When performing RAD labeling, the core process is to isolate RAD tags, which are DNA sequences near each specific restriction site of a restriction enzyme in the genome. The advantage of this approach is that researchers can more accurately identify and genotype, especially single nucleotide polymorphisms (SNPs). Although the emergence of high-throughput sequencing technology has brought new challenges, it has also made the application of RAD markers a possible and cost-effective option.
The separation process of RAD tags
Isolation of RAD tags requires digestion of DNA with specific restriction enzymes, followed by ligation of biotin-labeled adapters to hangs. This process randomly cuts DNA into fragments smaller than the distance between restriction sites, and then uses streptomycin beads to isolate the biotin-laden fragments. Such operations were originally prepared for microarray analysis, but with the advancement of technology, high-throughput sequencing is now commonly used to perform this process, which greatly improves the processing power and accuracy of data.
New tag separation procedures are an important part of the high-throughput sequencing process, making genome analysis more efficient.
Detection and genotyping of RAD markers
After isolating back the RAD tags, the next step is to use these tags to identify polymorphisms, such as SNPs, in the DNA sequence. It is worth noting that previous microarray methods have certain limitations in the identification of RAD markers due to their low sensitivity and inability to effectively detect all polymorphic changes. On the other hand, with the promotion of high-throughput sequencing technology, higher gene marker density can be achieved, which allows researchers to deeply explore the diversity of genomes and accelerate their understanding of the relationships between species.

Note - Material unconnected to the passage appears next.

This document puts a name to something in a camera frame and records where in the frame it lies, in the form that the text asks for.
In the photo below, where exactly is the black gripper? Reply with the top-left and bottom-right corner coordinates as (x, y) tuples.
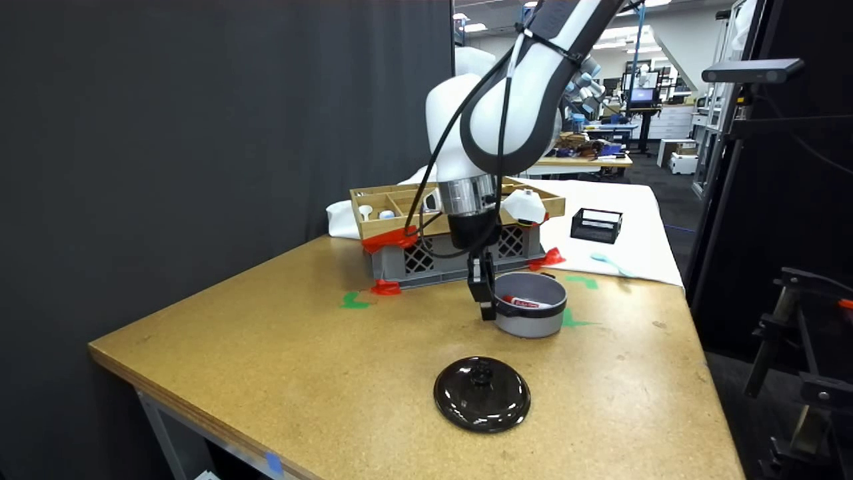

Historical background and development
The first application of RAD markers dates back to 2006 and was developed by Eric Johnson and William Cresko at the University of Oregon. Initially, they used RAD markers to identify recombination breakpoints in Drosophila and detected QTLs in three-spined squid. Over time, RAD labeling technologies have evolved, becoming more powerful and diverse, such as the double-digested RADseq (ddRADseq) technology in 2012, which enables cost-effective scanning, especially in whole-genome selection and population adaptation. Excellent performance.
Innovative approach: hyRAD
In 2016, researchers proposed a new method called hybrid capture RAD (hyRAD), which uses biotin-labeled RAD fragments as probes to effectively capture homologous fragments from genomic libraries, so that even in Analysis of highly degraded DNA samples can also be performed. This approach not only reduces reliance on restriction sites, but also allows researchers to explore the diversity of the genome more broadly.
The emergence of hyRAD has opened up a new research space in related research fields such as paleontology and natural history, providing us with more possibilities for understanding the evolutionary background of species.
The introduction of high-throughput sequencing technology makes the application of RAD markers no longer limited to research laboratories, but can be more widely used in ecosystem research. Its advantage is that it can analyze multiple species at once and effectively connect the relationship between genomic data and biological phenomena. With the further development of these technologies, what kind of breakthroughs and innovations will genetic research bring in the future?